Para tirar o máximo partido do “renascimento analógico”, o neurocientista sugere “experimentar passatempos pré-digitais, optando por reuniões presenciais quando possível, estabelecendo rituais e horários diários inegociáveis, ou convocando caminhadas em vez de Zoom ou Meet”. E acrescenta: “Este renascimento não consiste em abandonar a tecnologia, mas em usá-la de forma mais intencional.”

Em agosto, Harrington publicou uma coluna influente no New York Times intitulada “Pensar se torna um luxo”.

No atual ciclo de transformações, fala-se cada vez mais sobre o “efeito Flynn negativo”. Ele “O Efeito Flynn”que foi nomeado pelo pesquisador James R. Flynn descreve um fenômeno observado durante a maior parte do século XX. As pontuações de QI aumentaram constantemente de geração em geração em muitos países do mundo. Principalmente devido a melhorias na alimentação, educação, sistemas de saúde pública e ao aumento da complexidade cognitiva do meio ambiente.

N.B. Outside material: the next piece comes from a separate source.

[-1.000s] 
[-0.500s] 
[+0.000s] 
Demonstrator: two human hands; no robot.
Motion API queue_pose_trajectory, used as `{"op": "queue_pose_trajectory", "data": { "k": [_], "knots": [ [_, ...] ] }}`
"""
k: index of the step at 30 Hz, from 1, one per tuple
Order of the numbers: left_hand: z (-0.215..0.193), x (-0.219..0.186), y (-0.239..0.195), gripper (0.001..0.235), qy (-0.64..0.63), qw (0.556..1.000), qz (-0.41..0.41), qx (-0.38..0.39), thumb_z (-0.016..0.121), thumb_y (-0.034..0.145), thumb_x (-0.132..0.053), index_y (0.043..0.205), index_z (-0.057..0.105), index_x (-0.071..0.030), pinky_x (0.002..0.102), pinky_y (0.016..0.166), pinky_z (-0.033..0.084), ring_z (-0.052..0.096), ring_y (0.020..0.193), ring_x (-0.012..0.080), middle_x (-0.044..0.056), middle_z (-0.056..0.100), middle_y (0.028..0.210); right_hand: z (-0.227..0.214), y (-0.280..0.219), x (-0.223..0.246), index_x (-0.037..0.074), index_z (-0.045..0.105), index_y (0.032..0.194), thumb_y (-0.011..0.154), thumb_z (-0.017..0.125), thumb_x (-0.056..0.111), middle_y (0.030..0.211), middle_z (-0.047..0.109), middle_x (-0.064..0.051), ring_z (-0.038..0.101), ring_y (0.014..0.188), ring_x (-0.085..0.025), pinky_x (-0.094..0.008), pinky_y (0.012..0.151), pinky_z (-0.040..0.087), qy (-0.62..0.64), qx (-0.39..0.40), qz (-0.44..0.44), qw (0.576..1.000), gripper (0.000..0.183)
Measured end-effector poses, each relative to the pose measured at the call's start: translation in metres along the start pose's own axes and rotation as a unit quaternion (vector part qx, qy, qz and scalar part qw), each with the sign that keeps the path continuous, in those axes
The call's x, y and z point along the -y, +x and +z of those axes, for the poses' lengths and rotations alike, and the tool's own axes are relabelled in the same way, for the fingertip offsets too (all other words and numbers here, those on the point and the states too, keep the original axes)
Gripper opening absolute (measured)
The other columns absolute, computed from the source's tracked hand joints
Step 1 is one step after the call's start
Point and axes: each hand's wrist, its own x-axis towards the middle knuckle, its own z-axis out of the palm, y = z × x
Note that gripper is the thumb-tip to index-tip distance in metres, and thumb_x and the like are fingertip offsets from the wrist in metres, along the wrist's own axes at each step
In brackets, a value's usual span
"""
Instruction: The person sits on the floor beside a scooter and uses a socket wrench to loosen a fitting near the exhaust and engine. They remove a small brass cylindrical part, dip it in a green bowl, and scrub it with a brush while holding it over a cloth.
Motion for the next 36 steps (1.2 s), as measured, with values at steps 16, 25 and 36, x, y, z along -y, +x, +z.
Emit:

Até agora neste século esta tendência foi revertida.

“O foco humano e as nossas habilidades verbais e digitais estão em queda livre. As razões são fáceis de identificar, mas ainda não nos propusemos a desenvolver quaisquer soluções para inverter o curso actual desta tendência. Em vez disso, continuamos a criar quantidades infinitas de conteúdo que crescem conforto sobre este estado de coisas”, escreveu Stefano Bernardi em seu excelente livro boletim informativo”Futuros indisciplinados.”

A boa notícia é que as possibilidades de desenvolver um “renascimento analógico” são infinitas e não se limitam à leitura. Isso pode incluir aprender uma nova habilidade, resolver quebra-cabeças, jogar xadrez ou jogos de tabuleiro, construir um cubo de Rubik, praticar um novo idioma e muito mais. Por exemplo, a bióloga e popular Guadalupe Noguez estuda um novo idioma a cada ano.

E claro ponderar Para a neurocientista Lorena Löbenes, as práticas de meditação em breve se tornarão obrigatórias devido à acelerada crise de saúde mental e não serão mais uma solução leve de fim de ano para “algo que gostaríamos de começar em algum momento”.